Half-starved, ridden with disease, plagued by vermin, surrounded by garbage, subject to rumors, and numbed by denial, the Jews of Theresienstadt existed in a state of constant apprehension. “It is no exaggeration to assume that a majority of the prisoners were afflicted with neuropathic or psychopathic alterations,” Adler writes. “The dynamic of all known human passions—strangely transformed, exaggerated, and shrill—played itself out in this demonic twilight zone.”
In his concluding section, titled “The Psychological Face of the Coerced Community,” Adler undertakes a theorization of what he calls a “gruesome ghost dance.” Looking for the meaning of their fate, many Jews blamed themselves or believed they were “the objects of a monstrous experiment.” Adler refuses to dignify the notion of a Nazi experiment. Theresienstadt, he argues, was made possible by several factors, including the twentieth-century tendency toward dehumanization, the corresponding elevation of a Führer principle, the inability of the Occidental mind to synthesize idealism and materialism so that “everything organic was mechanized to a previously unheard-of degree,” and the demonization of Europe’s Jews. His thinking resembles that of Hannah Arendt in The Origins of Totalitarianism, although she is far more historically minded in her discussions of anti-Semitism, the doctrine of racial superiority, and imperialism.
But then, unlike Arendt, Adler wrote from firsthand experience.
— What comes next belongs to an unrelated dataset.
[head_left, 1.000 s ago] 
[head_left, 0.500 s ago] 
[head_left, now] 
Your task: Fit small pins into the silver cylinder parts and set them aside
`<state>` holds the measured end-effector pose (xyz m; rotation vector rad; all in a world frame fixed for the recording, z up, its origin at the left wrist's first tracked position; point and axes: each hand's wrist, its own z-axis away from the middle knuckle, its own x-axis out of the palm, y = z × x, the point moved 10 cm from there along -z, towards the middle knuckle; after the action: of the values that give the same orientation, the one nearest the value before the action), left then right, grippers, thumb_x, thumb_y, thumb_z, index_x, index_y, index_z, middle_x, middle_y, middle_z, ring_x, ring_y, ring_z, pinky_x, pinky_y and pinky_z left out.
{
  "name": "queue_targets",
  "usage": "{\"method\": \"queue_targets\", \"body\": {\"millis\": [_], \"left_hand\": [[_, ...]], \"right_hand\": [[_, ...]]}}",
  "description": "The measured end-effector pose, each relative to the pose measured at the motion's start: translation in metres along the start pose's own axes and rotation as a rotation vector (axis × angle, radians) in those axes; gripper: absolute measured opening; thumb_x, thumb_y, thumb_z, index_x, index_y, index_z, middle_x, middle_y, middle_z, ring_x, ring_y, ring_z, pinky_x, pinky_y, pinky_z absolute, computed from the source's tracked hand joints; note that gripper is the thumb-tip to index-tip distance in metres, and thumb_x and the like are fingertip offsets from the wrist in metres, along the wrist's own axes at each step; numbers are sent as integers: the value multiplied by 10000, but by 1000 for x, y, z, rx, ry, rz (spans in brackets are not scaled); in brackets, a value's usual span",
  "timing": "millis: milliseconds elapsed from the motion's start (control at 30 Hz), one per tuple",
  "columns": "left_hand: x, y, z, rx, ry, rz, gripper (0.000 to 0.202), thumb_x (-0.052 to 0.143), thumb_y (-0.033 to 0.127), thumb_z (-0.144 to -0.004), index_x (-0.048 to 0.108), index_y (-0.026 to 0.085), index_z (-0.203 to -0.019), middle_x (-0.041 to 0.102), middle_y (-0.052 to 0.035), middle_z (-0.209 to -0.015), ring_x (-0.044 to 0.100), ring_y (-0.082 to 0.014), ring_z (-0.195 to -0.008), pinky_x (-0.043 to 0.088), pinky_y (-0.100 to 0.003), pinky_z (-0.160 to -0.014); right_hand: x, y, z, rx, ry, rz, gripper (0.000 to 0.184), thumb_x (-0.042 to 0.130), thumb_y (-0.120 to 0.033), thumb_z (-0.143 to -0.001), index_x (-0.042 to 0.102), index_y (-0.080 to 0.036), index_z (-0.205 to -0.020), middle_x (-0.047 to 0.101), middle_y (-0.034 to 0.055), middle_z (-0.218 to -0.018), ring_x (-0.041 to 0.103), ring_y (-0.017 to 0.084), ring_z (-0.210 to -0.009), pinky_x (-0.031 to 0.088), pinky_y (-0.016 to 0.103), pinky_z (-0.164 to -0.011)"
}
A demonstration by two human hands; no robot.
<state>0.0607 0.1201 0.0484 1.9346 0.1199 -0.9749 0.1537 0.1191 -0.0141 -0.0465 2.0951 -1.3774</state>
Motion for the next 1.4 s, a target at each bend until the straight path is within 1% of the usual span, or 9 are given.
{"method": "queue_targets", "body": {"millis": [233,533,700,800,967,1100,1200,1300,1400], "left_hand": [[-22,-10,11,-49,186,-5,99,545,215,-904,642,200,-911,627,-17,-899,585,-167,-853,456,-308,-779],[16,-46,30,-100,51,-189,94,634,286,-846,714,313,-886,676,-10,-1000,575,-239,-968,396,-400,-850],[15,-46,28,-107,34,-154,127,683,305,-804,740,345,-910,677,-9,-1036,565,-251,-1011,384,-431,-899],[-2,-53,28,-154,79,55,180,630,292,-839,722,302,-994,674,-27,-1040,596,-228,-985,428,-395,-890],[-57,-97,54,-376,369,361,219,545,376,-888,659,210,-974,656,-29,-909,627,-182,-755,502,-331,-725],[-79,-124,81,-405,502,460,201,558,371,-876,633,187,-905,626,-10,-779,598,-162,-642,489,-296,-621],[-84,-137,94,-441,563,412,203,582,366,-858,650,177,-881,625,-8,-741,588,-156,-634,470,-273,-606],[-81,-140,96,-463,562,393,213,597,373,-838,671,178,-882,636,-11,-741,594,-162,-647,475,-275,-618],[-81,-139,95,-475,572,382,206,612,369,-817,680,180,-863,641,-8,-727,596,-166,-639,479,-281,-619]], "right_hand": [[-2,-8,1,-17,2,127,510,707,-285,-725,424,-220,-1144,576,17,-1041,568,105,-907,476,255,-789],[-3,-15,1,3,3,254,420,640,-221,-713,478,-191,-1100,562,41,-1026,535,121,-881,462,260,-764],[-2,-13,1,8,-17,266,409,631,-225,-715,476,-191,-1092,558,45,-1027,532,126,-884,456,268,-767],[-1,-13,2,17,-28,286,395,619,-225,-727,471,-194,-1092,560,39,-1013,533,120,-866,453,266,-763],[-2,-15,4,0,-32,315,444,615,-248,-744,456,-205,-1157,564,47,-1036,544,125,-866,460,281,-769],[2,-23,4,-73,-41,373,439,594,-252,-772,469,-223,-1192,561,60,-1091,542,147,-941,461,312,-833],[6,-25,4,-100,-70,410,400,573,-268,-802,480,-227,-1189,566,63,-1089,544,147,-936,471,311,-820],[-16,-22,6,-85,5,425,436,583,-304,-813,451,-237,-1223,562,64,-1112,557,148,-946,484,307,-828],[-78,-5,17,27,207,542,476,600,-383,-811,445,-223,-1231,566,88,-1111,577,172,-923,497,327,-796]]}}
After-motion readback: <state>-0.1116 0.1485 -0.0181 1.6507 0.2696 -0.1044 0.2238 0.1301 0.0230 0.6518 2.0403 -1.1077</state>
His observations and his microtheorizing—as applied to the specifics, for example, of “legal conditions” in the camp—are more powerful than his notion of “mechanical materialism.” Theresienstadt, where “every improvement in the difficult living conditions at the same time contributed to the prisoners’ deception and self-deception,” obliterated Adler’s world even as it made him a writer.
Religious life played a relatively minor role in Theresienstadt, but intellectual and even artistic pursuits were possible—including detailed documentary paintings and drawings made in secret. Writing in 1999, Milan Kundera called the culture of Theresienstadt’s prisoners “incomparably more important than the macabre theatre of their jailers,” but, in fact, the two were related. Thanks to the looting of Jewish institutions, Theresienstadt had perhaps the most extensive Hebrew library in Europe; it also had a significant population of academics.
It is terrifying to regard Theresienstadt as a twentieth-century European university devoted to twentieth-century European studies, but in a sense it was. Adler lists frequent lectures, on subjects ranging from the chemistry of food to Beethoven’s sonatas to “Taxes and the Science of Finance.” Perhaps these should be considered contributions to what, in analyzing the “situation of the writer in 1947,” Jean-Paul Sartre called the “literature of extreme situations.”
Adler cites a sixtieth-birthday memorial for Franz Kafka held at the camp and attended by the writer’s youngest sister, Ottilie. He elsewhere records that Ottilie was later deported to Auschwitz, but never mentions that it was he who organized the celebration.
J. Hoberman is the author of many books on film, including An Army of Phantoms: American Movies and the Making of the Cold War (The New Press, 2011).